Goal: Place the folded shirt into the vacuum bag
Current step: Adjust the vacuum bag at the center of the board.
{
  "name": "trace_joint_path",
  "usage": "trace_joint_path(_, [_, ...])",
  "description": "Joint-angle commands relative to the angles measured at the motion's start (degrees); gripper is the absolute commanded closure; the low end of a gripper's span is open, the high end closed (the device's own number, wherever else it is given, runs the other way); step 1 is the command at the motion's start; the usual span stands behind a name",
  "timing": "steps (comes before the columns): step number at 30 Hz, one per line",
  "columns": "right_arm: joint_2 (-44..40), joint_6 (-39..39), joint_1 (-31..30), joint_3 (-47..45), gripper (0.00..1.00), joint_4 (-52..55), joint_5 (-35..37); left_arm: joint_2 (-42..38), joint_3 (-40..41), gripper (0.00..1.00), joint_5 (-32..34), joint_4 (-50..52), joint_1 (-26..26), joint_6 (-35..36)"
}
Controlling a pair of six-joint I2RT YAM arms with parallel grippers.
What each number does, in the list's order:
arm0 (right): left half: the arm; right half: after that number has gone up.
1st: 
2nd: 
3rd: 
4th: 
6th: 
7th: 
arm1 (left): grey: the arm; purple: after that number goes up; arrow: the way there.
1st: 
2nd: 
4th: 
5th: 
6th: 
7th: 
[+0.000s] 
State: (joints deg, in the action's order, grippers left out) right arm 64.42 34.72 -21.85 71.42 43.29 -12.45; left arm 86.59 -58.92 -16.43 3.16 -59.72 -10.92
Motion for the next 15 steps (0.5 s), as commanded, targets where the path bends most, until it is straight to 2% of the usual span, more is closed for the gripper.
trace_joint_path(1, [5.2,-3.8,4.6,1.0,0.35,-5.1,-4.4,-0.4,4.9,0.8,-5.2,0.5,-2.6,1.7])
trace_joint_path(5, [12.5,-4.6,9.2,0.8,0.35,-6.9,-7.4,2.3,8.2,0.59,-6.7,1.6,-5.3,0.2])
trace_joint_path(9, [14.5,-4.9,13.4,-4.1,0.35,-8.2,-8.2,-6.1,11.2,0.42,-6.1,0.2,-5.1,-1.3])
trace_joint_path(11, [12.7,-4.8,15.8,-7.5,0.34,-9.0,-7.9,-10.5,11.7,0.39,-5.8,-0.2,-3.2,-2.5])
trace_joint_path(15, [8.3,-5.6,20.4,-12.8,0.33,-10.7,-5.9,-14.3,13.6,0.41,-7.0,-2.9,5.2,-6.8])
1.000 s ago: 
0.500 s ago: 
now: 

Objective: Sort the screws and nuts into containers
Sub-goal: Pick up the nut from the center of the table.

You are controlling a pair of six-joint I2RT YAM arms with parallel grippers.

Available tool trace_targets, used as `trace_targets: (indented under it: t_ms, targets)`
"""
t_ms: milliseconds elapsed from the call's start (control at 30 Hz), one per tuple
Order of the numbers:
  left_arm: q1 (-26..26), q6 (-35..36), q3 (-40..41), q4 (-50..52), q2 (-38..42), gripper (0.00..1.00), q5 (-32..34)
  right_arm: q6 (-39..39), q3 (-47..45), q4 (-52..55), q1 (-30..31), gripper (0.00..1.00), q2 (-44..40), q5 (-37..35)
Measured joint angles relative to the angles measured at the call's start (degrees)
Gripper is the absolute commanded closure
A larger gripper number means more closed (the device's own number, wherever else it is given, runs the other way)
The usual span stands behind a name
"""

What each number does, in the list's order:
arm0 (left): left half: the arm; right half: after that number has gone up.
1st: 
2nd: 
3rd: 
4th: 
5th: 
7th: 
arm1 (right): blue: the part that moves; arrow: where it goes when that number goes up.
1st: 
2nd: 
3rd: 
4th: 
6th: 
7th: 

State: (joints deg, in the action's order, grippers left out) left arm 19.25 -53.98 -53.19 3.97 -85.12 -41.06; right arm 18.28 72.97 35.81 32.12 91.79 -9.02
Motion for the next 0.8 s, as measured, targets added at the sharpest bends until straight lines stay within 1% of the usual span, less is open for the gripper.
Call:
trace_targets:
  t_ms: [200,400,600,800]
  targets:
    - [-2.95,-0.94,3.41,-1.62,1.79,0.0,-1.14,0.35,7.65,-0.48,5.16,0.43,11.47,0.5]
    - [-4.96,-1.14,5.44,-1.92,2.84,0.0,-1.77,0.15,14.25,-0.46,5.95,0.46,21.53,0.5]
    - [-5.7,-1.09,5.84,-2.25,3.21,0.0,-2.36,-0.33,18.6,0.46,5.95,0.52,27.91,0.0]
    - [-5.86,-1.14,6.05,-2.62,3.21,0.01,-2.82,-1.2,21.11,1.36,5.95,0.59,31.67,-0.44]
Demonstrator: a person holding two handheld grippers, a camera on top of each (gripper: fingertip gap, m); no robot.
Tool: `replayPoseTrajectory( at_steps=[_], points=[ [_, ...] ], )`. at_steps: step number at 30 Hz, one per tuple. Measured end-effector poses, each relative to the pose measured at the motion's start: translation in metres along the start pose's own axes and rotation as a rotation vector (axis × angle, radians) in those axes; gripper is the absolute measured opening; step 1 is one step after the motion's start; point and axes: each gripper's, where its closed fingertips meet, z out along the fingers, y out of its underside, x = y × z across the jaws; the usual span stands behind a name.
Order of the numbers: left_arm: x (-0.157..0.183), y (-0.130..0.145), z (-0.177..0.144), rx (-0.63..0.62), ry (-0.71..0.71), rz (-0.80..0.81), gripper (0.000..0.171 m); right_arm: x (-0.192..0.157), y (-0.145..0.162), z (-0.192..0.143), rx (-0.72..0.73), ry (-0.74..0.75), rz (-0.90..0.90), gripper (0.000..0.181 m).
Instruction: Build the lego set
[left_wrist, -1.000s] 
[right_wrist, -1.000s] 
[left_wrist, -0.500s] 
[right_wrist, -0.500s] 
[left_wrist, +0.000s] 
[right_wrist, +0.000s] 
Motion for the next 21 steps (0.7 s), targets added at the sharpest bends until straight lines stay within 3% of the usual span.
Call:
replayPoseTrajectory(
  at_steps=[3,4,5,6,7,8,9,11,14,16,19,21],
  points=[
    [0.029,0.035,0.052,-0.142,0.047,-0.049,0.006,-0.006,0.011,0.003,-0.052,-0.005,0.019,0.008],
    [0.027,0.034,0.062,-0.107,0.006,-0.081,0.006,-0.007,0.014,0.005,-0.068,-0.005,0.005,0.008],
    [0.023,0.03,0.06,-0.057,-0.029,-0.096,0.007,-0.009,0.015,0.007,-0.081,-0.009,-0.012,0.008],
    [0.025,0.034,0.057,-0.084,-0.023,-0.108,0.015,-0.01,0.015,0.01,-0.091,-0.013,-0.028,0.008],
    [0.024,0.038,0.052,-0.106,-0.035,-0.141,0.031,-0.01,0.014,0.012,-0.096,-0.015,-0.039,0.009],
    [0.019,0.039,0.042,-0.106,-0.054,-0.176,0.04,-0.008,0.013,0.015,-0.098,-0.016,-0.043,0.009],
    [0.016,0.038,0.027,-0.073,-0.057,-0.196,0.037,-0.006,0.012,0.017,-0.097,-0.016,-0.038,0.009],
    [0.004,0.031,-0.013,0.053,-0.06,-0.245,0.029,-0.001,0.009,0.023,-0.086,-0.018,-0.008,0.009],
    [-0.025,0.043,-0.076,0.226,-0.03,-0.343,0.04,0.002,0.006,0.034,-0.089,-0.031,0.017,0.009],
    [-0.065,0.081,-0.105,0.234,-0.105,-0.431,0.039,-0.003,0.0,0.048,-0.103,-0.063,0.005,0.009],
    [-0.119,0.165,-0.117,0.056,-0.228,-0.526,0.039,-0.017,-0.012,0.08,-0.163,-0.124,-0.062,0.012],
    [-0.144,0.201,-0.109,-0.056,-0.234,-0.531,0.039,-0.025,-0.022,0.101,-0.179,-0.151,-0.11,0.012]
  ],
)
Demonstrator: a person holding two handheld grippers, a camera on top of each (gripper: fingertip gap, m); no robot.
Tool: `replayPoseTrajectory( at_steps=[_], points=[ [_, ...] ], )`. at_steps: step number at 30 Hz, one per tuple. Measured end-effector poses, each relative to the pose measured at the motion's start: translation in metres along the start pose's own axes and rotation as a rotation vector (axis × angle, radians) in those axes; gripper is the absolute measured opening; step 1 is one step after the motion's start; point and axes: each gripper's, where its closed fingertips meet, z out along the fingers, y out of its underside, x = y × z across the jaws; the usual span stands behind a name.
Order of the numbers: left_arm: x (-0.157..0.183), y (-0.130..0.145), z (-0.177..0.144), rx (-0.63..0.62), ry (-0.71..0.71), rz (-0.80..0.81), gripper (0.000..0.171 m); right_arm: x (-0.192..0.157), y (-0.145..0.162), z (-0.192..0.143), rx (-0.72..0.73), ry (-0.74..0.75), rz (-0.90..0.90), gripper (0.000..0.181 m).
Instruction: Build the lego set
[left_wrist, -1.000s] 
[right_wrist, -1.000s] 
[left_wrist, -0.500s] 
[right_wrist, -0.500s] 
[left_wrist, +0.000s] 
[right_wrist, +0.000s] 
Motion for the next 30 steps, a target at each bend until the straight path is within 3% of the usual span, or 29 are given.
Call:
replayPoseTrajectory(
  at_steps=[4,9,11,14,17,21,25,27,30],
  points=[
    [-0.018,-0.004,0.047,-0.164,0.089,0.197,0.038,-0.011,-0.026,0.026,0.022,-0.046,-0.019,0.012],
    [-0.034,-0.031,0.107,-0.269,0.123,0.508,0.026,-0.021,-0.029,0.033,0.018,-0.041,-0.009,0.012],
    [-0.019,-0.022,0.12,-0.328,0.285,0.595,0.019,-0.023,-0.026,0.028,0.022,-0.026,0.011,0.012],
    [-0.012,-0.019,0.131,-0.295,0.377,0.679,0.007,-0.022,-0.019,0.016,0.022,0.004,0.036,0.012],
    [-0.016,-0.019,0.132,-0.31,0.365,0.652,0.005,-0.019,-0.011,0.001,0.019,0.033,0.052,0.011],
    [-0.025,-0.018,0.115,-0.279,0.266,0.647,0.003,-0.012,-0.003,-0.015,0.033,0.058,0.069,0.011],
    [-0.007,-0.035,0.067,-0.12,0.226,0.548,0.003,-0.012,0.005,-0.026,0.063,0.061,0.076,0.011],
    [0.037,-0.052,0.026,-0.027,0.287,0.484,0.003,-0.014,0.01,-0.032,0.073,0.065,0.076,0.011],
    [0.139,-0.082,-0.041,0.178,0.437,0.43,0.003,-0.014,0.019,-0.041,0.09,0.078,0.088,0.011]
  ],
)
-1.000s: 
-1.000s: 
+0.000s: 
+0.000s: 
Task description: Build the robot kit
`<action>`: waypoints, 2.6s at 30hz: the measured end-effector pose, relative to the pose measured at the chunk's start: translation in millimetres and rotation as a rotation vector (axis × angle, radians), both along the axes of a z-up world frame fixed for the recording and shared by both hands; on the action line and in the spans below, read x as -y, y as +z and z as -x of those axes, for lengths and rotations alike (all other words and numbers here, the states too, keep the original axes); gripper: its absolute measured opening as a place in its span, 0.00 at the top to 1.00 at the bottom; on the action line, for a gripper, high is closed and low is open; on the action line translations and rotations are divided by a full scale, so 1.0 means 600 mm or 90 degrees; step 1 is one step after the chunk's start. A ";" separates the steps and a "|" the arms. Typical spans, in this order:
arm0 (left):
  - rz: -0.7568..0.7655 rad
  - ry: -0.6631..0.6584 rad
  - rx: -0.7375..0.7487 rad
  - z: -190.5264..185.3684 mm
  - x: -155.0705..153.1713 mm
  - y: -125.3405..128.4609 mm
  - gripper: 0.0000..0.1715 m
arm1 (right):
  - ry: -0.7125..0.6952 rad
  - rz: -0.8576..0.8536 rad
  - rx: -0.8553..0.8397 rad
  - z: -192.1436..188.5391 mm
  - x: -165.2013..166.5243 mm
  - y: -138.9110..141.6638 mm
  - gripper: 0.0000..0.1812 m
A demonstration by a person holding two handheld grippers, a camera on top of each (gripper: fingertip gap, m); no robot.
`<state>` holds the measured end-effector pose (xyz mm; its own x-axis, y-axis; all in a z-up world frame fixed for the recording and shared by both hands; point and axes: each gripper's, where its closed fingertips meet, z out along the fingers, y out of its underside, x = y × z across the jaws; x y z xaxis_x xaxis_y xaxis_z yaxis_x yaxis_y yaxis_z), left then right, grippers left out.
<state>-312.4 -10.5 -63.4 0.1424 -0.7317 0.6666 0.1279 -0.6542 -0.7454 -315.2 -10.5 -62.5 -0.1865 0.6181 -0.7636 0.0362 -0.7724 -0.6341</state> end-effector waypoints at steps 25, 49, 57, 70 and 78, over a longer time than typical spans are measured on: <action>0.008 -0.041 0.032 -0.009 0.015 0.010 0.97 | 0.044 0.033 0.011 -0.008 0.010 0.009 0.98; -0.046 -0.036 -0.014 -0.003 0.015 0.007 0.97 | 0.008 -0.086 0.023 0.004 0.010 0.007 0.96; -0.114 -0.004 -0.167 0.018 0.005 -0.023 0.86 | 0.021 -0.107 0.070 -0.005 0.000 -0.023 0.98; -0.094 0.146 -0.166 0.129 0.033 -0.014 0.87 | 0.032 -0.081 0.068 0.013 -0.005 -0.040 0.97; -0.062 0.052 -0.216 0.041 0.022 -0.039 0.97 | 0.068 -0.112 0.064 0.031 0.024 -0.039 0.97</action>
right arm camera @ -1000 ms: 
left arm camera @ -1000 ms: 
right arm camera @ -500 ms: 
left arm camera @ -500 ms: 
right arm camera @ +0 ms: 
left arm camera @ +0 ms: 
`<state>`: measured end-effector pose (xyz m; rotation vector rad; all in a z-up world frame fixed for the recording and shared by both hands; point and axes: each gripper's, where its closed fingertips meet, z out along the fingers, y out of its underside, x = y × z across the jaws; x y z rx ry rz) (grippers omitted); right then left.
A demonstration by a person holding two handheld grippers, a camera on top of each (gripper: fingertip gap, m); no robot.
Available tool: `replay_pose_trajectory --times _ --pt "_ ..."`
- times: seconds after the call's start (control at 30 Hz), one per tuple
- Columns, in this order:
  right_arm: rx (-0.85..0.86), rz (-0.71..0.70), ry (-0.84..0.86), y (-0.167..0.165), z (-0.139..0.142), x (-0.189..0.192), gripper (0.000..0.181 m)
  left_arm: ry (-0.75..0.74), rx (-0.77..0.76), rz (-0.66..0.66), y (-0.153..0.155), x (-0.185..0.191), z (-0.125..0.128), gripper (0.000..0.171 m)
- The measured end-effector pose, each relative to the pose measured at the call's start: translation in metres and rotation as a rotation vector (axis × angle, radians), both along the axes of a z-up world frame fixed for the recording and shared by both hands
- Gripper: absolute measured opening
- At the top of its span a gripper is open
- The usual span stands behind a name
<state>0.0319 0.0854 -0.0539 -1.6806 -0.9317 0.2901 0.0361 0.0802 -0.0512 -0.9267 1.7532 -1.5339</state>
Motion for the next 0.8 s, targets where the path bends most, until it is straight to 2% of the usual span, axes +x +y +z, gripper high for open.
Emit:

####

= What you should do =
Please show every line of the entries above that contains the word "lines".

= Written answer =
Motion for the next 0.8 s, as measured, targets added at the sharpest bends until straight lines stay within 1% of the usual span, less is open for the gripper.
Motion for the next 21 steps (0.7 s), targets added at the sharpest bends until straight lines stay within 3% of the usual span.

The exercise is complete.